● **Aim of the exercise**:
Lines from the records below that contain the word "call" are to be copied out.

Data records
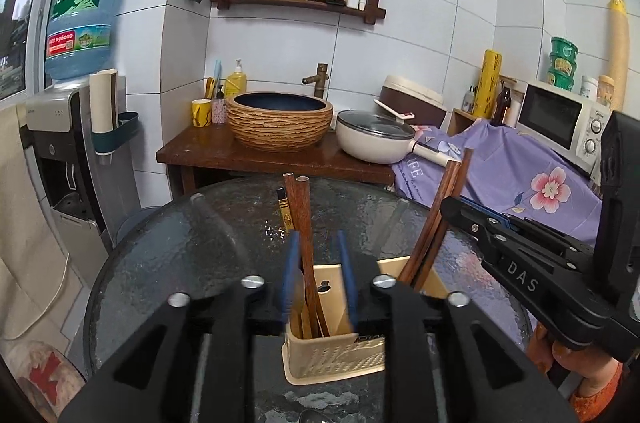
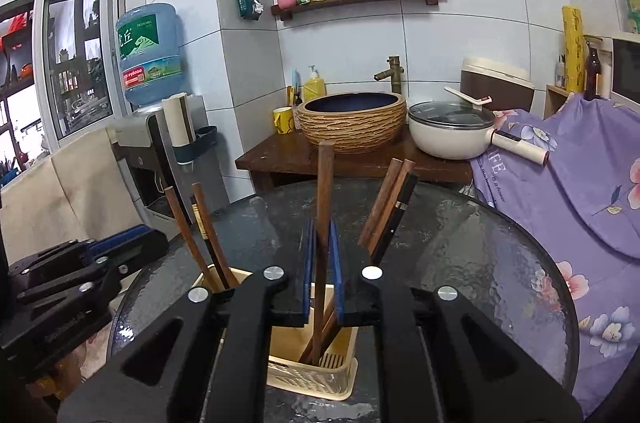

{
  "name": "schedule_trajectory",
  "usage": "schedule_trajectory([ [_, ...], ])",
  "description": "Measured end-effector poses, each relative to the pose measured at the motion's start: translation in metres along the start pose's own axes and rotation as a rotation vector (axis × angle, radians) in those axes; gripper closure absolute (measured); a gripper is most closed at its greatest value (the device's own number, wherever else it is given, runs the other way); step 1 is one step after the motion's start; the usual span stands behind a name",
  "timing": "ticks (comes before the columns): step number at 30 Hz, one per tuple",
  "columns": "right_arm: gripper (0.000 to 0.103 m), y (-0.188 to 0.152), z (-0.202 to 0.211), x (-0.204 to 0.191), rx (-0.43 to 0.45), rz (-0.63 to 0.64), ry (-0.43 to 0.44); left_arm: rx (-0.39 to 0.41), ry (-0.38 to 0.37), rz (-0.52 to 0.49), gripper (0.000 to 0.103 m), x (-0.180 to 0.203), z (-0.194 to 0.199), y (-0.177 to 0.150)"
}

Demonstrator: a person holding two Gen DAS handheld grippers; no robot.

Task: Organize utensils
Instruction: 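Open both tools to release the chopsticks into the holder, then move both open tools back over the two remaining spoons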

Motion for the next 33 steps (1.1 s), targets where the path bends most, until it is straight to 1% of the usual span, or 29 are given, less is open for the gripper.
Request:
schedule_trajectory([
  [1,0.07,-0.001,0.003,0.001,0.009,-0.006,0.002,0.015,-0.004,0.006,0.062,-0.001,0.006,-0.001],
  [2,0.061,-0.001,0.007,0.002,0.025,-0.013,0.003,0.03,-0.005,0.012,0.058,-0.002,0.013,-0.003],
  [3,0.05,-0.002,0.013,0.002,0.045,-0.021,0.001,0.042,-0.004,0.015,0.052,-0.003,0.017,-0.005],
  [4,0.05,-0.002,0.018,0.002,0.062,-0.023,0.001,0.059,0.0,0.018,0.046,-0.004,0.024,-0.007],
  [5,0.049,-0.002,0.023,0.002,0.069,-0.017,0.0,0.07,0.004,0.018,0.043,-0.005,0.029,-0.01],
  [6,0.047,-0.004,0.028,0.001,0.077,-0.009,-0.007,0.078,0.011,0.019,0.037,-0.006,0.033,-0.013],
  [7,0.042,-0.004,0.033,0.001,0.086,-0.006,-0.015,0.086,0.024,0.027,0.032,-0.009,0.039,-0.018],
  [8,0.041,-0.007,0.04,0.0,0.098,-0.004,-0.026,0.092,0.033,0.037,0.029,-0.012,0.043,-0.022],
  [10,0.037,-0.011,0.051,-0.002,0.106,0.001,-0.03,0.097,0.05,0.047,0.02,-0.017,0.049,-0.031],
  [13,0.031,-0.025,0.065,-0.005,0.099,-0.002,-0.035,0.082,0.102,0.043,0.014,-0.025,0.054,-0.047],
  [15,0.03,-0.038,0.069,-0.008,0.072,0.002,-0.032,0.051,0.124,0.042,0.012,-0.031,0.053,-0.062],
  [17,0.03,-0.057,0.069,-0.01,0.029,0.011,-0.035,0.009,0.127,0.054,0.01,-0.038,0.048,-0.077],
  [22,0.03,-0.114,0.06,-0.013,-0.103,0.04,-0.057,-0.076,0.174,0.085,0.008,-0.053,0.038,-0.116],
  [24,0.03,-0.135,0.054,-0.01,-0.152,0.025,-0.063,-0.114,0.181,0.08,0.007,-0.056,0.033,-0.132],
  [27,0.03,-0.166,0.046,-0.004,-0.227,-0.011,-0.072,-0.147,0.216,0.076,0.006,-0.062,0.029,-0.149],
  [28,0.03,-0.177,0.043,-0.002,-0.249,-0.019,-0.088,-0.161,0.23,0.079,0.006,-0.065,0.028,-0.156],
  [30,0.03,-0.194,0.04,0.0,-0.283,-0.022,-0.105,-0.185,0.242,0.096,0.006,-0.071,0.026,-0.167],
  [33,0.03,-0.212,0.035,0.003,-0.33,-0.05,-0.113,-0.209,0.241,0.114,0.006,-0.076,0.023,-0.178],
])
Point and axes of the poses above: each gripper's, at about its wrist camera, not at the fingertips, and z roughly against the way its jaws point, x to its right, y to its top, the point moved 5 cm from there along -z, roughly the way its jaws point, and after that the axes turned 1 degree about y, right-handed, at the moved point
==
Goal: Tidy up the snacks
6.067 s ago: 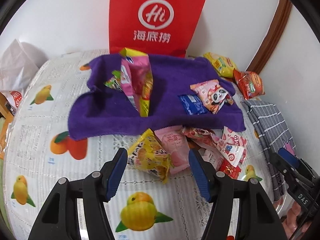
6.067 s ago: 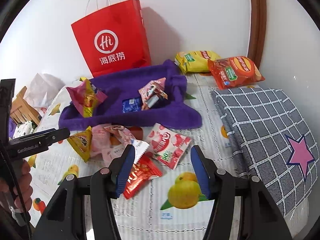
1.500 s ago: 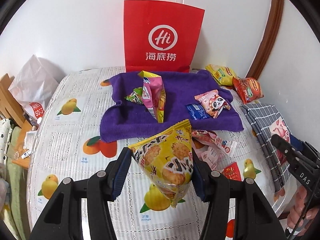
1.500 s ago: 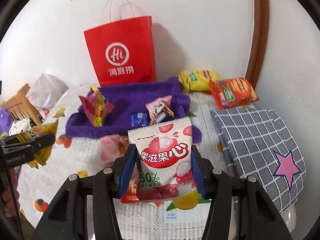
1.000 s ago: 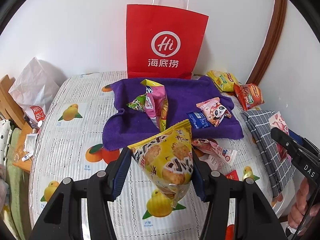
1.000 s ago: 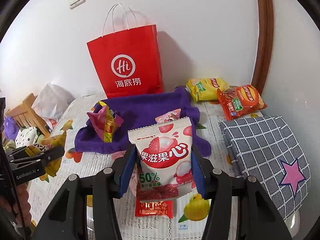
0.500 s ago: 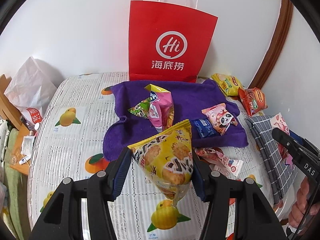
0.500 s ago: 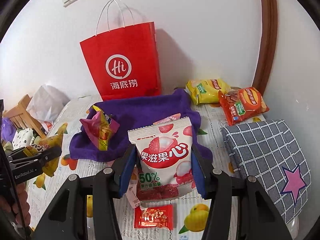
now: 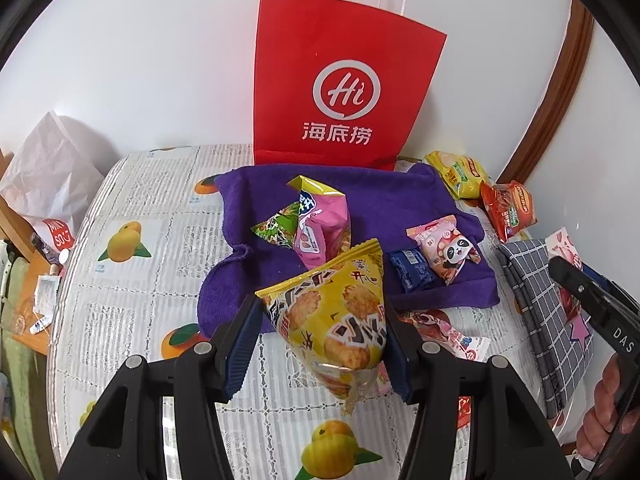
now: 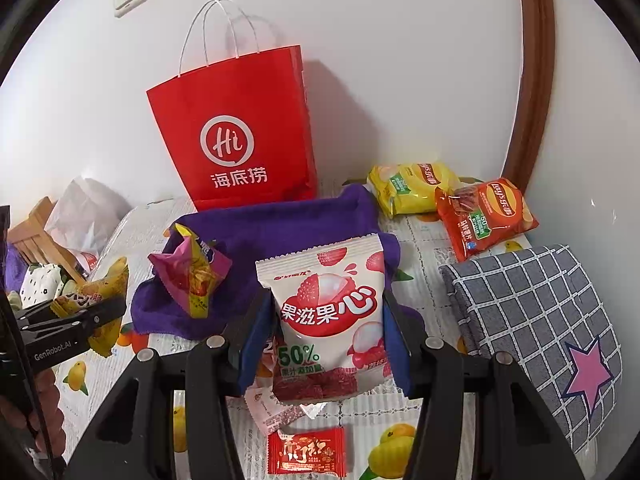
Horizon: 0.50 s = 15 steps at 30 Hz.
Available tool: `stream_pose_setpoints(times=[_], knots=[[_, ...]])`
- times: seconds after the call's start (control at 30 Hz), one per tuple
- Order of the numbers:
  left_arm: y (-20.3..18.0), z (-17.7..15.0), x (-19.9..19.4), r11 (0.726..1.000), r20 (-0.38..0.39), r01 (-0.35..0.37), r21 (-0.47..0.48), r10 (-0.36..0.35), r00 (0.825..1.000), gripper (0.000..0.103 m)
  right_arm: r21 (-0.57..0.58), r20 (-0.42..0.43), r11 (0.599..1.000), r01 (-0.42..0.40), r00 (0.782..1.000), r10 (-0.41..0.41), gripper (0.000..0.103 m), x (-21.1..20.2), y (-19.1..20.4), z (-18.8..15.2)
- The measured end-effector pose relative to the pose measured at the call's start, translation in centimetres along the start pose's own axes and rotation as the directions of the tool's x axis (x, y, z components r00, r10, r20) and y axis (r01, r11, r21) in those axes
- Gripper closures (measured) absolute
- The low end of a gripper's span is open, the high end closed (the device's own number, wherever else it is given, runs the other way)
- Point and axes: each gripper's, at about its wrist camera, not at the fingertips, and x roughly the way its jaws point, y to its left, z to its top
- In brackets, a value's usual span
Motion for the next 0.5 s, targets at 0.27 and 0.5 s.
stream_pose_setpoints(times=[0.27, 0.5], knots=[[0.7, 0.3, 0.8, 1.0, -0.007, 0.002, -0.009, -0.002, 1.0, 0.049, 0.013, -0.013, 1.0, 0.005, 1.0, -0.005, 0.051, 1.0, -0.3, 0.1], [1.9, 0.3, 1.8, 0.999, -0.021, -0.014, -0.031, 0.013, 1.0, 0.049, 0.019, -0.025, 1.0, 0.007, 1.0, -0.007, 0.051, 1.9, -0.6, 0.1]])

● **Solution to this task**:
- times: seconds after the call's start (control at 30 Hz), one per tuple
- The measured end-effector pose relative to the pose measured at the call's start, translation in centimetres along the start pose's own axes and rotation as the directions of the tool's x axis (x, y, z components r00, r10, r20) and y axis (r01, r11, r21) in those axes

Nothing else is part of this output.